# Are quick chromatic (almost glissando) lines possible on Clarinet?



## ThomasNL (Mar 8, 2018)

I would like to have this melody glide from the A to the D in a chromatic way. Is this possible on Clarinet? On bassoon it probably isn't, right?


----------



## Agondonter (Mar 8, 2018)

It is towards the lower register and it is a downward glissando which makes it more difficult, but I think it is still possible. Generally speaking upward glissandi are easier to be played. Also, the notation you have chosen is wrong. Use the traditional notation for a glissando (a line between the beginning and the ending tone with the abbreviation gliss.written above it).

Alex


----------



## Rob (Mar 8, 2018)

the OP said "in a chromatic way"... this to me means a real chromatic scale, not a glissando. And yes, it's feasible. On a bassoon, don't know but I guess a good player could do it...


----------



## SillyMidOn (Mar 8, 2018)

The notation is fine - the huge gliss at the start of Rhapsody in Blue is also notated in full notes. I don't play Bb clarinet, but Eb alto sax (as 3rd instrument, not as my main), which is not a million miles away from Clarinet (similar fingering, woodwind etc) and it's certainly playable, though I'm not convinced the overall effect would be great, to be honest.

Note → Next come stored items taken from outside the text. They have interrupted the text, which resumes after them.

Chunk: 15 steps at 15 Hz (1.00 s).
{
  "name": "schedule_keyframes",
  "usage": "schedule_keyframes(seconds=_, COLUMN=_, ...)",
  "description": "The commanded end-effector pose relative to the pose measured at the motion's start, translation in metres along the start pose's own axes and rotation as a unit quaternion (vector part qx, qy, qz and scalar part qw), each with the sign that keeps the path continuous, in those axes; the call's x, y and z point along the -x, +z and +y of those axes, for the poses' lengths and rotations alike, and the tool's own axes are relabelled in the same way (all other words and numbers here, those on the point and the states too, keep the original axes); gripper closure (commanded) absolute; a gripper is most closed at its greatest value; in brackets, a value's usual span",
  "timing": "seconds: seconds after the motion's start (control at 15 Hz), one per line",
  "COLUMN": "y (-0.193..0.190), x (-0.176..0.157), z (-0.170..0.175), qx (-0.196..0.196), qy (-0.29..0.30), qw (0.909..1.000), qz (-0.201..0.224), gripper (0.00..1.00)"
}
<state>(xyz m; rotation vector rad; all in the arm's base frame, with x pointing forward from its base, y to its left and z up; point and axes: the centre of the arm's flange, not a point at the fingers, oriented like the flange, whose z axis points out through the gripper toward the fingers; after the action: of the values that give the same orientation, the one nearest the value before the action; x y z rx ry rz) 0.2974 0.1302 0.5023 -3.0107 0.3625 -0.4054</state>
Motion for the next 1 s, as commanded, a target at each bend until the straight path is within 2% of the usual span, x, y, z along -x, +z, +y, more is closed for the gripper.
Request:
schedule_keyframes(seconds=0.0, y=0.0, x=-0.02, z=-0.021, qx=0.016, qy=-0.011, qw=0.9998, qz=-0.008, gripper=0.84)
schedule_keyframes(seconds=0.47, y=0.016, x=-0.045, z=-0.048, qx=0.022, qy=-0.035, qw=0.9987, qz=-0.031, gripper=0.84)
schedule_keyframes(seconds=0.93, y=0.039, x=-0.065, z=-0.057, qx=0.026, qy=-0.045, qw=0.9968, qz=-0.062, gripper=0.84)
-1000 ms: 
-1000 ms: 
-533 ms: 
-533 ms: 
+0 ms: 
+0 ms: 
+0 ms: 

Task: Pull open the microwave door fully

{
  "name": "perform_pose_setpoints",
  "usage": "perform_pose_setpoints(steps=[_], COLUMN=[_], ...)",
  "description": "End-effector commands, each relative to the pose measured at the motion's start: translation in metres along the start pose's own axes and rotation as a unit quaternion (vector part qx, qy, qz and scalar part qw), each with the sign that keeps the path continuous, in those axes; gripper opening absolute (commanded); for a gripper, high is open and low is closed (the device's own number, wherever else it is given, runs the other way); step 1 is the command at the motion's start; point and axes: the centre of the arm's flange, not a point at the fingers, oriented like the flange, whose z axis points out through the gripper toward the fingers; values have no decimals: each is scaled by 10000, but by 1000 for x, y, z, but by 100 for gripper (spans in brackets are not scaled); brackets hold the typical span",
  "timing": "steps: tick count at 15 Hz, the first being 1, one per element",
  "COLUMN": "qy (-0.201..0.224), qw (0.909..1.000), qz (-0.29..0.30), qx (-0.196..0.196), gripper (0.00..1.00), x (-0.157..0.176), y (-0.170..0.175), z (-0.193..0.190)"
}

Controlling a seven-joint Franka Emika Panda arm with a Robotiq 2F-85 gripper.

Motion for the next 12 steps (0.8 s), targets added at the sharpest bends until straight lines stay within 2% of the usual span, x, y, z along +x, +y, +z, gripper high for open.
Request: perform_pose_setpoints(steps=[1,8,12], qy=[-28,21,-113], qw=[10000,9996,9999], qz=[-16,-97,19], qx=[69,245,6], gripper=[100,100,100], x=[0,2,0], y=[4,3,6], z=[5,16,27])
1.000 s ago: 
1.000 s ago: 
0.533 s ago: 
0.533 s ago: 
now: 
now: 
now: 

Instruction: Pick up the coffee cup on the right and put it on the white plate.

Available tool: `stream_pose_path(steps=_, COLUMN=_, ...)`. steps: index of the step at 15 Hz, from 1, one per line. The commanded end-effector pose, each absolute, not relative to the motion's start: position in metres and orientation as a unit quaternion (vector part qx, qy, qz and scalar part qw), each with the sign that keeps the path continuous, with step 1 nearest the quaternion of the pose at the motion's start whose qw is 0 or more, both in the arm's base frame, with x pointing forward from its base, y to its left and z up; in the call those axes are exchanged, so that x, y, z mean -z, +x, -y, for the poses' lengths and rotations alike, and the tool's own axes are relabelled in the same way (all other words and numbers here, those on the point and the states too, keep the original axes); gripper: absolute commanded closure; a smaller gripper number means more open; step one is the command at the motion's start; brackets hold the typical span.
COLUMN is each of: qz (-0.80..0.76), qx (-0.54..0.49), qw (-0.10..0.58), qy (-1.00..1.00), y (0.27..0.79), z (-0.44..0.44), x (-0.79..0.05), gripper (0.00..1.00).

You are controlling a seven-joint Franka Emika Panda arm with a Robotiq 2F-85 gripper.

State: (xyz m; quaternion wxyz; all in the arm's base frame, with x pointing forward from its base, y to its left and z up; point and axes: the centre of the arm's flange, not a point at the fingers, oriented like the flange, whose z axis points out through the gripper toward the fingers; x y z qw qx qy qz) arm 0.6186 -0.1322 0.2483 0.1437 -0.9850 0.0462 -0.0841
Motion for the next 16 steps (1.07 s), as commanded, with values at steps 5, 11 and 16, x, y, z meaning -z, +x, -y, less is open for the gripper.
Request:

http://www.classicfm.com/composers/gershwin/guides/clarinet-glissando-rhapsody-in-blue/


----------



## Agondonter (Mar 8, 2018)

SillyMidOn said:


> The notation is fine - the huge gliss at the start of Rhapsody in Blue is also notated in full notes. I don't play Bb clarinet, but Eb alto sax (as 3rd instrument, not as my main), which is not a million miles away from Clarinet (similar fingering, woodwind etc) and it's certainly playable, though I'm not convinced the overall effect would be great, to be honest.
> 
> http://www.classicfm.com/composers/gershwin/guides/clarinet-glissando-rhapsody-in-blue/



That's probably because Gershwin never intended it to be played glissando. A glissando has a different notation because it is a different technique from playing a scale. There has to be a way to differentiate between the two hence the special notation for glissando. At the very least the composer should write glissando or gliss. otherwise the performer will just perform a scale.

Alex


----------



## SillyMidOn (Mar 8, 2018)

Agondonter said:


> That's probably because Gershwin never intended it to be played glissando. A glissando has a different notation because it is a different technique from playing a scale. There has to be a way to differentiate between the two hence the special notation for glissando. At the very least the composer should write glissando or gliss. otherwise the performer will just perform a scale.
> 
> Alex


Well clarinetist split that part in two, played notes at the bottom of the range, and then they glide higher up. Anyway, I don't think it warrants a big discussion, and thank you for your input.


----------



## ThomasNL (Mar 8, 2018)

Thanks for the replies guys! I indeed meant a very quick chromatic line, not a glissando.


----------



## Ken Still (Mar 11, 2018)

I'm a clarinet player and the line, as notated above, is very playable. Even a good high school player should have no trouble with it.


----------



## JJP (Mar 11, 2018)

Any decent clarinetist should be able to play this.


----------



## ThomasNL (Mar 12, 2018)

Thanks guys!


----------